DATA SUPPLIED section start

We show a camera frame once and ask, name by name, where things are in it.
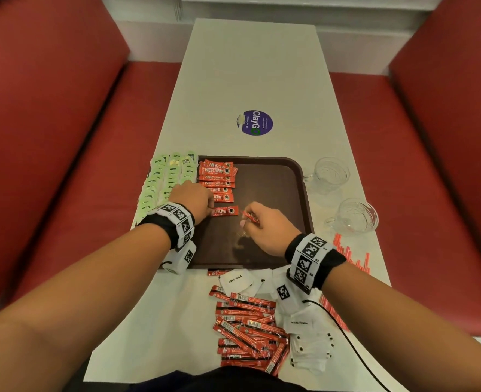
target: dark clothing
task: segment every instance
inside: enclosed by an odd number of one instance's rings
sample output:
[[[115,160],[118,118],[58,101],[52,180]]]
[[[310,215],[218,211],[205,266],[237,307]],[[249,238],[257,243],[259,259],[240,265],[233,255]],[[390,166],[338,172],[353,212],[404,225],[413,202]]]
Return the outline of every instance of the dark clothing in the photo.
[[[190,375],[180,371],[135,384],[128,392],[196,391],[302,392],[301,386],[284,382],[260,370],[247,367],[219,367],[208,373]]]

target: person's right arm
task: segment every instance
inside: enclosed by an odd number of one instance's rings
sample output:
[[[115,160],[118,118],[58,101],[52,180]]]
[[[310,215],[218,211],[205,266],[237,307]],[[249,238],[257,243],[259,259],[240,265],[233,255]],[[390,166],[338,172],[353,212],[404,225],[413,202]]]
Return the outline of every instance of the person's right arm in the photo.
[[[283,256],[300,232],[276,209],[254,202],[260,220],[244,230],[263,250]],[[432,311],[345,262],[322,292],[375,359],[411,391],[480,392],[481,344]]]

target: clear glass mug
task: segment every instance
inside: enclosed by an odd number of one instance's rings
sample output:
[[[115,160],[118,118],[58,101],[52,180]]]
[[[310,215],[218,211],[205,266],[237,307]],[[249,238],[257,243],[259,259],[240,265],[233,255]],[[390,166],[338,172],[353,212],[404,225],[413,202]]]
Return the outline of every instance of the clear glass mug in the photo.
[[[348,166],[338,158],[320,158],[315,164],[313,173],[303,178],[304,182],[312,182],[322,193],[335,191],[349,180]]]
[[[339,205],[334,217],[325,220],[325,224],[341,235],[365,234],[379,226],[379,215],[365,200],[348,198]]]

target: purple sticker
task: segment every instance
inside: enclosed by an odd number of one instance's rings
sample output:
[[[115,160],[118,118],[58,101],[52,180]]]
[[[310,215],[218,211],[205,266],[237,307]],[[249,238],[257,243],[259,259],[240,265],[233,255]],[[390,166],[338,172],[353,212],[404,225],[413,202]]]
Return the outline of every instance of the purple sticker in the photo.
[[[273,120],[263,111],[250,110],[238,116],[237,126],[248,135],[261,136],[271,131]]]

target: forearm
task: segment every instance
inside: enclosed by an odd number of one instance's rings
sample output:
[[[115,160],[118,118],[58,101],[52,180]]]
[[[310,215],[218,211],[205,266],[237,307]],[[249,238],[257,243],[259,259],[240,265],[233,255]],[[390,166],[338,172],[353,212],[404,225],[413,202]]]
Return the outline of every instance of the forearm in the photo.
[[[412,391],[481,391],[481,345],[349,263],[322,292],[365,348]]]
[[[19,363],[21,377],[34,372],[49,387],[61,386],[137,303],[169,248],[160,227],[139,226],[1,311],[0,361],[14,363],[0,363],[0,369],[10,369],[6,377],[18,378],[13,372]],[[31,340],[33,349],[14,347],[12,335]],[[3,347],[4,341],[12,346]],[[8,356],[5,350],[15,352]]]

DATA SUPPLIED section end

WORK INSTRUCTION:
Your answer must be the line containing "Return the outline of every instance of the forearm" and every line after it through the end of the records above, reproduced exactly and alone.

TASK SOLUTION:
Return the outline of every instance of the forearm in the photo.
[[[412,391],[481,391],[481,345],[349,263],[322,292],[365,348]]]
[[[19,363],[21,377],[34,372],[49,387],[61,386],[137,303],[169,248],[160,227],[139,226],[1,311],[0,361],[14,363],[0,363],[0,369],[10,369],[6,377],[18,378],[13,372]],[[31,340],[33,349],[14,347],[12,335]],[[3,347],[4,341],[12,346]],[[8,356],[5,350],[15,352]]]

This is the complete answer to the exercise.